High-Resolution Parameter Estimation

The goal of source localization is to invert the source locations of the wavefields that produced the image acquired at the sensor suite, where the image broadly takes the form of a time series, a space series, a space-time series, a 2-D image, and so on. Typically, one is interested in super-resolution, such that the desired resolution for source locations exceeds the temporal or spatial resolution of the image itself. Conventional methods assume a separable linear model, wherein a sparse parametric modal representation for the source signal is posited and estimates of linear parameters (complex amplitudes of modes) and nonlinear mode parameters (frequency, wavenumber, delay, and/or Doppler) are extracted.
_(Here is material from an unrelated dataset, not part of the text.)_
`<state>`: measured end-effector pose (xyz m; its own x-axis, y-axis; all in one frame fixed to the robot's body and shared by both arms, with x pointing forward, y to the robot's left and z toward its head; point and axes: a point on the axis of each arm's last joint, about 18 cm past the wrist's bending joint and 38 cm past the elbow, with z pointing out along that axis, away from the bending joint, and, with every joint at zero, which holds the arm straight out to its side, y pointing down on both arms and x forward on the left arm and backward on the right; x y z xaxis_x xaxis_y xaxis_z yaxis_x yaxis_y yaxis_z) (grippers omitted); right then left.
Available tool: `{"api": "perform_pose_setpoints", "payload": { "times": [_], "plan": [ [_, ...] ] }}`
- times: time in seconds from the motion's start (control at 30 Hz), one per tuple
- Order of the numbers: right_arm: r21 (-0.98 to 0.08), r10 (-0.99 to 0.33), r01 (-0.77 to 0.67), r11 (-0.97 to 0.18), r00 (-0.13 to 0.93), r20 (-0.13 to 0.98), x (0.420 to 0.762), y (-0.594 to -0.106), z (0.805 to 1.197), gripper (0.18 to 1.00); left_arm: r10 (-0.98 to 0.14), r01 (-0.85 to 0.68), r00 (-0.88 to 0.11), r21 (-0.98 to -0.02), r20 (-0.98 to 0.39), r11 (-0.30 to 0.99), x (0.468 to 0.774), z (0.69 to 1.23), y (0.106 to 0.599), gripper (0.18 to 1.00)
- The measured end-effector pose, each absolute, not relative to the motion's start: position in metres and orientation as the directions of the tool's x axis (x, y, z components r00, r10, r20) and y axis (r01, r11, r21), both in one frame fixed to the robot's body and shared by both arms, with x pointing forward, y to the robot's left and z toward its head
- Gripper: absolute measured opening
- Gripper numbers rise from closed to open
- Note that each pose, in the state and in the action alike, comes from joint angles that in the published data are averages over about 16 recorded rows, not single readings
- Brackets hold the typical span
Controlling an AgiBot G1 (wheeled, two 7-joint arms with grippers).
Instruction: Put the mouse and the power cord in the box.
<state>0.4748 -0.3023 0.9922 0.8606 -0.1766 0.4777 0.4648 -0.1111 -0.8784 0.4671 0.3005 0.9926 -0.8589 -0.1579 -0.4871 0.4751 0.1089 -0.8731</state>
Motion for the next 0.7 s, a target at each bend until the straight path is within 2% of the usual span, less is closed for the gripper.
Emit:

Compressive Sensing (CS) suggests that if a signal can be represented in some basis with a few nonzero coefficients (i.e. admits a sparse representation), then it can be reconstructed from a much smaller number of samples than the ambient dimension. This opens up exciting possibilities in signal processing to consider sparsity as a new prior in algorithm design to increase resolution and reduce complexity. However, the success of CS relies on the assumption that the signal is sparse in an a priori known basis, yet, in spectrum analysis or parameter estimation problems in radar and sonar, there is an inevitable mismatch between the basis assumed in CS and the true basis imposed by the physics of scattering. The performance of CS degenerates considerably in the presence of this basis mismatch, no matter how fine the grid is in the assumed basis.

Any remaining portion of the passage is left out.